• WORK INSTRUCTIONS:
Repeat exactly what appears from the opening line of the listing to the line with "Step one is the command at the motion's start", inclusive.

• RECORDS SUPPLIED:
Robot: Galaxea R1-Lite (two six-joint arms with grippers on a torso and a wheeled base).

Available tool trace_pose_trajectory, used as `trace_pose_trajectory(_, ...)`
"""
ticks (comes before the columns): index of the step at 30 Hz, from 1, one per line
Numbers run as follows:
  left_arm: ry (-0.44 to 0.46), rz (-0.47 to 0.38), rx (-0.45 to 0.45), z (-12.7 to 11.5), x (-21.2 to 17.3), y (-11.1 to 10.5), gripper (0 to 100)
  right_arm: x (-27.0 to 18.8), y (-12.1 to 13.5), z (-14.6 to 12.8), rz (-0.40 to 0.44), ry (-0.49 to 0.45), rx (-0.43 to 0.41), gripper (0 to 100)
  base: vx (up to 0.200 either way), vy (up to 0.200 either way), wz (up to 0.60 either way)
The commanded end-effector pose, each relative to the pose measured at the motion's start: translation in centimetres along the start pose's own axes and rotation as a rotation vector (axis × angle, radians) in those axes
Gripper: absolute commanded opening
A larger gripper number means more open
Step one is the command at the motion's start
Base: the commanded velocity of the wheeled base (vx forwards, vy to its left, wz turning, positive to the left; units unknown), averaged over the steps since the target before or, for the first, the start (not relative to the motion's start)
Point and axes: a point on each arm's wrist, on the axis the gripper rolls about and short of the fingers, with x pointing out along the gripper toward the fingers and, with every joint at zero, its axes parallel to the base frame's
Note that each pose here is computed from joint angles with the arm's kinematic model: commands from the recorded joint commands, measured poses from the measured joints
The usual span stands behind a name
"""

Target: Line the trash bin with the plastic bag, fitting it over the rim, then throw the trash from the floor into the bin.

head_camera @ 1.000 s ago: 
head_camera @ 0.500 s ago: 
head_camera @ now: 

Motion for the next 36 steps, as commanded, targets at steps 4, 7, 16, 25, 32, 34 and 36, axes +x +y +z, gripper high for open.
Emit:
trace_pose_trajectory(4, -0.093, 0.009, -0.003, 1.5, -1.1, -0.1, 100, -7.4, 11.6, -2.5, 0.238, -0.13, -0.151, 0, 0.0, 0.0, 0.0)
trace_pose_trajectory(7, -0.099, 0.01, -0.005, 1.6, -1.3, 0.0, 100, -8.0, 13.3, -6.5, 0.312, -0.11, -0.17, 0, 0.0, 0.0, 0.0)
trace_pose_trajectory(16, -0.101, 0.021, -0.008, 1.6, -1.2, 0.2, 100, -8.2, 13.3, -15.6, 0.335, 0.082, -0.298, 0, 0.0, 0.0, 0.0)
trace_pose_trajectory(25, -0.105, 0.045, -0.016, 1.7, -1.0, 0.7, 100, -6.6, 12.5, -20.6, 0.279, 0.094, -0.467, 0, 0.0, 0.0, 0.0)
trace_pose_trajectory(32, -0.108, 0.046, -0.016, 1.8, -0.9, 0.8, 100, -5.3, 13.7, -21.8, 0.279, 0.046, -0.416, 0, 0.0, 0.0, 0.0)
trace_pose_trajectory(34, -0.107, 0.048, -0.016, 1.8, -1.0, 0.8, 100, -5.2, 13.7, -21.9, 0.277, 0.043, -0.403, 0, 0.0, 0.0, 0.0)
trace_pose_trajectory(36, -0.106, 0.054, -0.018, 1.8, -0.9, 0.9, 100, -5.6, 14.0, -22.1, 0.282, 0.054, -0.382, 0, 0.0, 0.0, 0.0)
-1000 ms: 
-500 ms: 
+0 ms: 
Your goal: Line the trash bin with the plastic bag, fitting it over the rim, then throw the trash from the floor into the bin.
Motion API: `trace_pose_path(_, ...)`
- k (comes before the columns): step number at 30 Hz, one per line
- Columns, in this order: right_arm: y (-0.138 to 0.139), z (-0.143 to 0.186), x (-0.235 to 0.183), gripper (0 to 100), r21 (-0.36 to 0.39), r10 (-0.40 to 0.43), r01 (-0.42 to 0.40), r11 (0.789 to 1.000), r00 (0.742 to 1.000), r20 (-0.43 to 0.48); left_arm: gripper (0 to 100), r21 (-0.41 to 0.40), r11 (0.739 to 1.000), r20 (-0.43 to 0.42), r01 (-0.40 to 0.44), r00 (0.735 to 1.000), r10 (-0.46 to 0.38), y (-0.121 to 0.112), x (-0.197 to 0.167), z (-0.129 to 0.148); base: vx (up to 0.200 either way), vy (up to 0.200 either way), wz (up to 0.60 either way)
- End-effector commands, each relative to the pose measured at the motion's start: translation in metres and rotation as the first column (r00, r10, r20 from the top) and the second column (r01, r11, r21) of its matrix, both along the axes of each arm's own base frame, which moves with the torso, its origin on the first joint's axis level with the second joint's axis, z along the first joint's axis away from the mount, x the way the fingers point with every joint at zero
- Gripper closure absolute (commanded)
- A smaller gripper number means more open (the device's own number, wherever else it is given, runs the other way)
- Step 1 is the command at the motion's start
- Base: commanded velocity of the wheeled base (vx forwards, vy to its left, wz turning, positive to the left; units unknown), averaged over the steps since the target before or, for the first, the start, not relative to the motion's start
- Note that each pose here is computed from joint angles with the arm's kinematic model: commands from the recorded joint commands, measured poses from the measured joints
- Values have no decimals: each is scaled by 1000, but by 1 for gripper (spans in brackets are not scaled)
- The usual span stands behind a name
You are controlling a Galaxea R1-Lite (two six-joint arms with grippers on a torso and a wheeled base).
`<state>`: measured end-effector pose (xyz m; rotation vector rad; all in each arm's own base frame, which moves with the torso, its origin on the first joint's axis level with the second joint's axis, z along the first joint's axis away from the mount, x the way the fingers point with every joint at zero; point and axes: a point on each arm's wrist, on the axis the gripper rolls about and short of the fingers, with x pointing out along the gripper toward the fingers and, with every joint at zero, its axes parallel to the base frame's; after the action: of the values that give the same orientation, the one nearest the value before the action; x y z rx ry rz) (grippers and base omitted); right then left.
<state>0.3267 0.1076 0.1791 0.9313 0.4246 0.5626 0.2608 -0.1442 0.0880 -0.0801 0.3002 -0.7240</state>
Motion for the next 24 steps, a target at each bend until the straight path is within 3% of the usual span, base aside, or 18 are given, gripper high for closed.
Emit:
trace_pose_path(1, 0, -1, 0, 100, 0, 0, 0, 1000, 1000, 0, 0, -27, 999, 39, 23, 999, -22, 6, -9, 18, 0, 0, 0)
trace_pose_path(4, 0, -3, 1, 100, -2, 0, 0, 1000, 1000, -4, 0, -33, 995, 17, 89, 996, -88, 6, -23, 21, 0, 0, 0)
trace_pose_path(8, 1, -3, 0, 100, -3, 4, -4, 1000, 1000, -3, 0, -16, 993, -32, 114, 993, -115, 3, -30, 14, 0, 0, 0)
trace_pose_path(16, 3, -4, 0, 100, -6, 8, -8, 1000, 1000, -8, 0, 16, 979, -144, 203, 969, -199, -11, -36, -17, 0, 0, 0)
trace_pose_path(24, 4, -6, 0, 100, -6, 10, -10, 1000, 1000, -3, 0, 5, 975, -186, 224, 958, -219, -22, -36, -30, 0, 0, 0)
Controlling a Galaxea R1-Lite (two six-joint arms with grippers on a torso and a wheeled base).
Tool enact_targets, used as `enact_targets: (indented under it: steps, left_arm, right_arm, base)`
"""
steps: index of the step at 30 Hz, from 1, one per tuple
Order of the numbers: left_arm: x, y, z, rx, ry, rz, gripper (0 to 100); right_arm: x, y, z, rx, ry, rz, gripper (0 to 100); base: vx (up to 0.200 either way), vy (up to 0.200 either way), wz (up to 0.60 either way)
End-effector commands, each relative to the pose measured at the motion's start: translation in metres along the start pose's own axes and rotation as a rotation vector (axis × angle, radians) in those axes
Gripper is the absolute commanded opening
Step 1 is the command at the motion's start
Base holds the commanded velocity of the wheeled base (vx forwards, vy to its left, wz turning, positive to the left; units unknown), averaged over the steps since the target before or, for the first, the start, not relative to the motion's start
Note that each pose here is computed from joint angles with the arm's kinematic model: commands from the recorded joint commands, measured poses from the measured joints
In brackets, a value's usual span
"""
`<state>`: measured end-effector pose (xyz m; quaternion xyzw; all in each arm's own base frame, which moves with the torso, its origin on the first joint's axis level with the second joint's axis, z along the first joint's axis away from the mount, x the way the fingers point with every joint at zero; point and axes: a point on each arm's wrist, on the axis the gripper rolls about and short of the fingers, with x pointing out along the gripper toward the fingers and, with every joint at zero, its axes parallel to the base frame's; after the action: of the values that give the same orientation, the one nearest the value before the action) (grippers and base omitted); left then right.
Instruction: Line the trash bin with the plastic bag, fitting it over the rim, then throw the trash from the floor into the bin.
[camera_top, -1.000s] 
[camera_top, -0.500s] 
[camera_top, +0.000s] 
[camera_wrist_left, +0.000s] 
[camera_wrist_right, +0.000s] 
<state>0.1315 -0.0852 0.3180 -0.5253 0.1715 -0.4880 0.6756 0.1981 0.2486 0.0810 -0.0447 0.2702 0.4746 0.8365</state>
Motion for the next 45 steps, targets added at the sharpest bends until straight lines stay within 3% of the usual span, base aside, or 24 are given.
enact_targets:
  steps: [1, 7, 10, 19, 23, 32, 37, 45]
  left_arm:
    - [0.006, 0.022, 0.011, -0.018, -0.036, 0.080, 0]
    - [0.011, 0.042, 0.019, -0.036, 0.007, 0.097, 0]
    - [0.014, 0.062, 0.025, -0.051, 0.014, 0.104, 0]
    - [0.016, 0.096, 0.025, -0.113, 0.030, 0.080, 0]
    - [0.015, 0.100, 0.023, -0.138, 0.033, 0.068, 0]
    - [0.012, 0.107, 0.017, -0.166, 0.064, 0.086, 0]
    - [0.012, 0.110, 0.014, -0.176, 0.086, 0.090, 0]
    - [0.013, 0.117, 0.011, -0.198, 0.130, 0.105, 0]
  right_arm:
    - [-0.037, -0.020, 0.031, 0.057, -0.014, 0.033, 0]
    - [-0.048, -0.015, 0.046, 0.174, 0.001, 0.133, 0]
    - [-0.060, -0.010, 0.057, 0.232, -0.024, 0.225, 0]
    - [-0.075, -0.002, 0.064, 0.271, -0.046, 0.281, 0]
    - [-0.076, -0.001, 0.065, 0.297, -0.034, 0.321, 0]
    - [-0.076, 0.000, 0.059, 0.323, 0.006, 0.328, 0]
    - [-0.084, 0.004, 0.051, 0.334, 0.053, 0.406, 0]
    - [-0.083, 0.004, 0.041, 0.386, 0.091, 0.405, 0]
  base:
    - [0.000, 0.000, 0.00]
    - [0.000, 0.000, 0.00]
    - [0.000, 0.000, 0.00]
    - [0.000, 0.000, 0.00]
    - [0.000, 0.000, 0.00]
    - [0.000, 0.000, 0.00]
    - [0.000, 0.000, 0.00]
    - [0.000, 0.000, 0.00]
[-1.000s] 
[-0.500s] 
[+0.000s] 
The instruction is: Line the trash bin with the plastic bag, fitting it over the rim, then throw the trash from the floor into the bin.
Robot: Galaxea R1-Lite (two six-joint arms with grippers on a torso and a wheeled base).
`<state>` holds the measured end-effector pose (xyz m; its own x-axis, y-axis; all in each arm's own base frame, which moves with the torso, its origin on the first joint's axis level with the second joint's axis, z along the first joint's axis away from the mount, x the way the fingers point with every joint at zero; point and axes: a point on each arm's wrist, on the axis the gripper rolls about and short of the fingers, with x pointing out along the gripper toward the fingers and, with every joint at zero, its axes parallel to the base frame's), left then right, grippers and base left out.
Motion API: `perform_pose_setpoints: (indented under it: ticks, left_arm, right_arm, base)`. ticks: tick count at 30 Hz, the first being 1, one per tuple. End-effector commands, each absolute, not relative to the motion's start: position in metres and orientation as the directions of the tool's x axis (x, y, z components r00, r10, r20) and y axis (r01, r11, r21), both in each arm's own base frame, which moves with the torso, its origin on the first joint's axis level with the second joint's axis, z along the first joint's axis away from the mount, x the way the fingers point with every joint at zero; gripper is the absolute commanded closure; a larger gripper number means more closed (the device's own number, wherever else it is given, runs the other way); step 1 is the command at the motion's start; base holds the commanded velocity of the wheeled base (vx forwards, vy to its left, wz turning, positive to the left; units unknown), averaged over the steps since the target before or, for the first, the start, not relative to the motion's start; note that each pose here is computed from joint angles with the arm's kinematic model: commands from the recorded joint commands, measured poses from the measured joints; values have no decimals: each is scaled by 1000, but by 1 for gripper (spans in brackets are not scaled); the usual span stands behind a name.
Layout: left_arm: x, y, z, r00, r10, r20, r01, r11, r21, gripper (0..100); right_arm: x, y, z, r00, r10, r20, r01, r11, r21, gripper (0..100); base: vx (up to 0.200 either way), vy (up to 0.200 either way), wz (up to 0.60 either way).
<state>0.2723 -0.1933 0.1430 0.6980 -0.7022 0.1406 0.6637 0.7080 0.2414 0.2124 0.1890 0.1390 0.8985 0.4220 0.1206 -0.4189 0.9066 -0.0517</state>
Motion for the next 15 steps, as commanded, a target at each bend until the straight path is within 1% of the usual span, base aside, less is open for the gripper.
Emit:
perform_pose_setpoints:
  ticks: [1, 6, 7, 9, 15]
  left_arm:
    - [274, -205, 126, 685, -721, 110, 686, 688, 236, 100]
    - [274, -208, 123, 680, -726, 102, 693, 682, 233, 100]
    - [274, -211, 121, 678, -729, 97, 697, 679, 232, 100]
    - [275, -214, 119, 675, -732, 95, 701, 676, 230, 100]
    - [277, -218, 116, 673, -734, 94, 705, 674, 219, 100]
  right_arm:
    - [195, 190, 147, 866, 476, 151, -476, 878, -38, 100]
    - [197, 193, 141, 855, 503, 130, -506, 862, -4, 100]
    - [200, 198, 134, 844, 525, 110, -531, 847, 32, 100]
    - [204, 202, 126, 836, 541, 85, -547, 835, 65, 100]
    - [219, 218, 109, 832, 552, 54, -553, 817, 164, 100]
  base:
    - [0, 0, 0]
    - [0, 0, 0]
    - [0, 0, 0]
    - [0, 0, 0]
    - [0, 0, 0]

• RESPONSE TO THE TASK:
Robot: Galaxea R1-Lite (two six-joint arms with grippers on a torso and a wheeled base).

Available tool trace_pose_trajectory, used as `trace_pose_trajectory(_, ...)`
"""
ticks (comes before the columns): index of the step at 30 Hz, from 1, one per line
Numbers run as follows:
  left_arm: ry (-0.44 to 0.46), rz (-0.47 to 0.38), rx (-0.45 to 0.45), z (-12.7 to 11.5), x (-21.2 to 17.3), y (-11.1 to 10.5), gripper (0 to 100)
  right_arm: x (-27.0 to 18.8), y (-12.1 to 13.5), z (-14.6 to 12.8), rz (-0.40 to 0.44), ry (-0.49 to 0.45), rx (-0.43 to 0.41), gripper (0 to 100)
  base: vx (up to 0.200 either way), vy (up to 0.200 either way), wz (up to 0.60 either way)
The commanded end-effector pose, each relative to the pose measured at the motion's start: translation in centimetres along the start pose's own axes and rotation as a rotation vector (axis × angle, radians) in those axes
Gripper: absolute commanded opening
A larger gripper number means more open
Step one is the command at the motion's start

That was the complete answer.